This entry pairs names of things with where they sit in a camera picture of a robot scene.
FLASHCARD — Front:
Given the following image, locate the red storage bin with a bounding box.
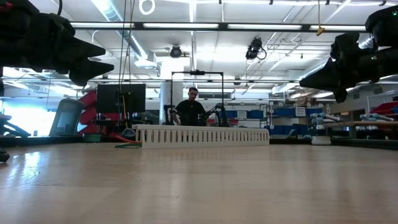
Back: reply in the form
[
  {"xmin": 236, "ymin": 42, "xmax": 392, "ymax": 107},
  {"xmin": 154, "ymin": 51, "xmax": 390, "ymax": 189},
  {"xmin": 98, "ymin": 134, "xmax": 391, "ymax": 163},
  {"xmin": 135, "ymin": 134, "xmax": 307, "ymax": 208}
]
[{"xmin": 369, "ymin": 101, "xmax": 398, "ymax": 116}]

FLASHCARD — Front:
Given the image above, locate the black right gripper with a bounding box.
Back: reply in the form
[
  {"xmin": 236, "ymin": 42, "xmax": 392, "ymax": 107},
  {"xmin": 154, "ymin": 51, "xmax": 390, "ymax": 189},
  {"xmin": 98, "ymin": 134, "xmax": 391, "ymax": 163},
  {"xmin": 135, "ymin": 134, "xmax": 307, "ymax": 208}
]
[{"xmin": 298, "ymin": 32, "xmax": 398, "ymax": 105}]

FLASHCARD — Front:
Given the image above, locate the black monitor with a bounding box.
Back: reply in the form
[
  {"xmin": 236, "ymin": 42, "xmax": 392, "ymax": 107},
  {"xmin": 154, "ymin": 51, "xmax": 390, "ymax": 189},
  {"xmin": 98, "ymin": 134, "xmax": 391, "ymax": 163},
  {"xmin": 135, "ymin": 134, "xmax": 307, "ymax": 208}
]
[{"xmin": 96, "ymin": 83, "xmax": 146, "ymax": 114}]

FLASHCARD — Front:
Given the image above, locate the pale grey roll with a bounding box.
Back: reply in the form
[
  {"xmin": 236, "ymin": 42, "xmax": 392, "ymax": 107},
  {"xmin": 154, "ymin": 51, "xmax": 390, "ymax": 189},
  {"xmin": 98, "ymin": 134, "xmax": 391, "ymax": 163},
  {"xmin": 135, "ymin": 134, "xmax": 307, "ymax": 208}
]
[
  {"xmin": 359, "ymin": 113, "xmax": 394, "ymax": 123},
  {"xmin": 310, "ymin": 112, "xmax": 341, "ymax": 126}
]

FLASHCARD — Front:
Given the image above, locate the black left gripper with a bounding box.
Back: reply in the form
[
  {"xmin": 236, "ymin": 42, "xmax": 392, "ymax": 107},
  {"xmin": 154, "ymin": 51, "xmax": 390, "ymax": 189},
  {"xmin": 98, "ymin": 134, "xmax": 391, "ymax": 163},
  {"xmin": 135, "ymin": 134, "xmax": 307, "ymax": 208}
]
[{"xmin": 29, "ymin": 12, "xmax": 115, "ymax": 88}]

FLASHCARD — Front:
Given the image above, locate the green cable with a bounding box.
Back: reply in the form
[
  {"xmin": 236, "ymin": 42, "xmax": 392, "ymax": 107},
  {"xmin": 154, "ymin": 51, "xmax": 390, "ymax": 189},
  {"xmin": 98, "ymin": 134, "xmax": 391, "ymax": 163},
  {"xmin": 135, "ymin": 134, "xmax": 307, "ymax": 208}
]
[{"xmin": 114, "ymin": 142, "xmax": 143, "ymax": 149}]

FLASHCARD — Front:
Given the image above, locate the white hanging ring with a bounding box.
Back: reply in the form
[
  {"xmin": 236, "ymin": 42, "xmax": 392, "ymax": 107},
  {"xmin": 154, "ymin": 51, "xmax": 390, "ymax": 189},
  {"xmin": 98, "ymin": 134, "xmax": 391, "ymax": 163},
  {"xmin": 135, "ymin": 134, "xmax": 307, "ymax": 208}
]
[{"xmin": 138, "ymin": 0, "xmax": 156, "ymax": 16}]

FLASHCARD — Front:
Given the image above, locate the person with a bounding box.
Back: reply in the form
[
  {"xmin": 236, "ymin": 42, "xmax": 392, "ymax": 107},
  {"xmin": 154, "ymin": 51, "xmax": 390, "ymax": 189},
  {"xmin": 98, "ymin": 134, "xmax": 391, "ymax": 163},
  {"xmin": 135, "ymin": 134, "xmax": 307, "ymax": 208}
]
[{"xmin": 173, "ymin": 86, "xmax": 208, "ymax": 127}]

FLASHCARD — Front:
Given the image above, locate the red rack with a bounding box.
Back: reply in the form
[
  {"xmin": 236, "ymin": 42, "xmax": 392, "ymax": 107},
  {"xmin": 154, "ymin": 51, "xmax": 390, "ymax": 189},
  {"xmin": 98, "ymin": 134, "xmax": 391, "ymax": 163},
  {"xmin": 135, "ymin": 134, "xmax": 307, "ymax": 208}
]
[{"xmin": 77, "ymin": 90, "xmax": 122, "ymax": 138}]

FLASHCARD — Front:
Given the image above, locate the black mounted camera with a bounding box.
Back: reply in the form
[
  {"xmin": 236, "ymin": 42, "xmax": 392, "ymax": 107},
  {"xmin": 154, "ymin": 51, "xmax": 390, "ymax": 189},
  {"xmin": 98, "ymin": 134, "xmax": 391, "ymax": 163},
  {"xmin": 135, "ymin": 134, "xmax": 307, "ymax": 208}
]
[
  {"xmin": 169, "ymin": 45, "xmax": 183, "ymax": 59},
  {"xmin": 245, "ymin": 36, "xmax": 267, "ymax": 60}
]

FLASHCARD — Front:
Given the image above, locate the bundle of coloured wires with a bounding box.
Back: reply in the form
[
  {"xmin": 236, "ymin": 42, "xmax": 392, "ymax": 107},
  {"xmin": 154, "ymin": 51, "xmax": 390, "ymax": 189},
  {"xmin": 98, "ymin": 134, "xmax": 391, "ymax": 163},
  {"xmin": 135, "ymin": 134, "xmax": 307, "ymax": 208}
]
[{"xmin": 114, "ymin": 134, "xmax": 142, "ymax": 145}]

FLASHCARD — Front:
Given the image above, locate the white duct cover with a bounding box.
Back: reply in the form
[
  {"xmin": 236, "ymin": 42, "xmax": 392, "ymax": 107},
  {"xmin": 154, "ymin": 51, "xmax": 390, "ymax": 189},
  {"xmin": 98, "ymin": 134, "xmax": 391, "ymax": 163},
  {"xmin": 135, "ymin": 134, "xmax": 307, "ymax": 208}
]
[{"xmin": 131, "ymin": 124, "xmax": 271, "ymax": 133}]

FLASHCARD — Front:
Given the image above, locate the black background gantry frame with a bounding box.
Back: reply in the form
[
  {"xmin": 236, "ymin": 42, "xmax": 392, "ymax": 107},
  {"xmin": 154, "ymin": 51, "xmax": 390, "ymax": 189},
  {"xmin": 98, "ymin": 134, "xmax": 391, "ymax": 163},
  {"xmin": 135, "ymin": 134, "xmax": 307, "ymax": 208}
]
[{"xmin": 170, "ymin": 70, "xmax": 225, "ymax": 126}]

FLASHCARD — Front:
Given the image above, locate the yellow hanging tag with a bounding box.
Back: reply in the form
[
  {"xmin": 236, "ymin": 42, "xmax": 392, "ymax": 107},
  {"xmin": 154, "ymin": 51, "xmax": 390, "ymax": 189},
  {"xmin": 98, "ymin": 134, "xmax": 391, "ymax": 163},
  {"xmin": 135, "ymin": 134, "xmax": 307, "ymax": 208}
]
[{"xmin": 316, "ymin": 0, "xmax": 326, "ymax": 37}]

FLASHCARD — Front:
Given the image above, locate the white slotted cable duct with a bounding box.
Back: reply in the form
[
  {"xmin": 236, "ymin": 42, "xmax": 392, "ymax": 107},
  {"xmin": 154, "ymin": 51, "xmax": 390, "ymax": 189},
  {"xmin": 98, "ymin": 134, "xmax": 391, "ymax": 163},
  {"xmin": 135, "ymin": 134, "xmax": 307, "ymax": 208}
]
[{"xmin": 133, "ymin": 128, "xmax": 271, "ymax": 150}]

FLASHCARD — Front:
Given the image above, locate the yellow hanging cable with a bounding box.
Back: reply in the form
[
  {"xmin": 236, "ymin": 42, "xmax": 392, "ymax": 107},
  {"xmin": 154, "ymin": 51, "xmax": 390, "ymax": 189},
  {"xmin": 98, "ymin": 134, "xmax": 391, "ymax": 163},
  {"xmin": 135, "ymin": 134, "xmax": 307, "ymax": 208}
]
[{"xmin": 123, "ymin": 95, "xmax": 129, "ymax": 129}]

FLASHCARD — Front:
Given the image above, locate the black aluminium table frame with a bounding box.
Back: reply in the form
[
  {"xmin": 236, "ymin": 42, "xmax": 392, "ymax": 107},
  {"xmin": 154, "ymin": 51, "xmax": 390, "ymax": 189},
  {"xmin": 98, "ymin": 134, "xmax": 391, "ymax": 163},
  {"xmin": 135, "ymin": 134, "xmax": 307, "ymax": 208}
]
[{"xmin": 0, "ymin": 135, "xmax": 398, "ymax": 150}]

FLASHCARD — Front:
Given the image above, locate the grey office chair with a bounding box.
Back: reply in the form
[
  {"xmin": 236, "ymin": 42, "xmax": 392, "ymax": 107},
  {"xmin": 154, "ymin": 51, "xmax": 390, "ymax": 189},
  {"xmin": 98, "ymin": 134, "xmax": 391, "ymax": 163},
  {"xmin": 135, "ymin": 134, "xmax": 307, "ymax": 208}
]
[{"xmin": 49, "ymin": 98, "xmax": 86, "ymax": 137}]

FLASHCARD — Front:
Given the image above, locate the wooden workbench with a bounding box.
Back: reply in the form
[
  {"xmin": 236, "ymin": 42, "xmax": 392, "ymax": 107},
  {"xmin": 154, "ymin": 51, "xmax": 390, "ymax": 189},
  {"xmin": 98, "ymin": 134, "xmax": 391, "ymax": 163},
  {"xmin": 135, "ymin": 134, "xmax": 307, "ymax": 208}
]
[{"xmin": 323, "ymin": 120, "xmax": 398, "ymax": 129}]

Task to carry out.
Copy out exactly the lines between the line with "Given the image above, locate the white slotted" and the last line of the entries, counting both of those lines.

Answer space.
Given the image above, locate the white slotted cable duct with a bounding box.
Back: reply in the form
[
  {"xmin": 236, "ymin": 42, "xmax": 392, "ymax": 107},
  {"xmin": 154, "ymin": 51, "xmax": 390, "ymax": 189},
  {"xmin": 98, "ymin": 134, "xmax": 391, "ymax": 163},
  {"xmin": 135, "ymin": 134, "xmax": 307, "ymax": 208}
]
[{"xmin": 133, "ymin": 128, "xmax": 271, "ymax": 150}]

FLASHCARD — Front:
Given the image above, locate the yellow hanging cable with a bounding box.
Back: reply in the form
[
  {"xmin": 236, "ymin": 42, "xmax": 392, "ymax": 107},
  {"xmin": 154, "ymin": 51, "xmax": 390, "ymax": 189},
  {"xmin": 98, "ymin": 134, "xmax": 391, "ymax": 163},
  {"xmin": 135, "ymin": 134, "xmax": 307, "ymax": 208}
]
[{"xmin": 123, "ymin": 95, "xmax": 129, "ymax": 129}]

FLASHCARD — Front:
Given the image above, locate the black aluminium table frame with a bounding box.
Back: reply in the form
[
  {"xmin": 236, "ymin": 42, "xmax": 392, "ymax": 107},
  {"xmin": 154, "ymin": 51, "xmax": 390, "ymax": 189},
  {"xmin": 98, "ymin": 134, "xmax": 391, "ymax": 163},
  {"xmin": 135, "ymin": 134, "xmax": 307, "ymax": 208}
]
[{"xmin": 0, "ymin": 135, "xmax": 398, "ymax": 150}]

FLASHCARD — Front:
Given the image above, locate the grey office chair with a bounding box.
Back: reply in the form
[
  {"xmin": 236, "ymin": 42, "xmax": 392, "ymax": 107},
  {"xmin": 154, "ymin": 51, "xmax": 390, "ymax": 189},
  {"xmin": 98, "ymin": 134, "xmax": 391, "ymax": 163},
  {"xmin": 135, "ymin": 134, "xmax": 307, "ymax": 208}
]
[{"xmin": 49, "ymin": 98, "xmax": 86, "ymax": 137}]

FLASHCARD — Front:
Given the image above, locate the wooden workbench with a bounding box.
Back: reply in the form
[
  {"xmin": 236, "ymin": 42, "xmax": 392, "ymax": 107},
  {"xmin": 154, "ymin": 51, "xmax": 390, "ymax": 189},
  {"xmin": 98, "ymin": 134, "xmax": 391, "ymax": 163},
  {"xmin": 135, "ymin": 134, "xmax": 307, "ymax": 208}
]
[{"xmin": 323, "ymin": 120, "xmax": 398, "ymax": 129}]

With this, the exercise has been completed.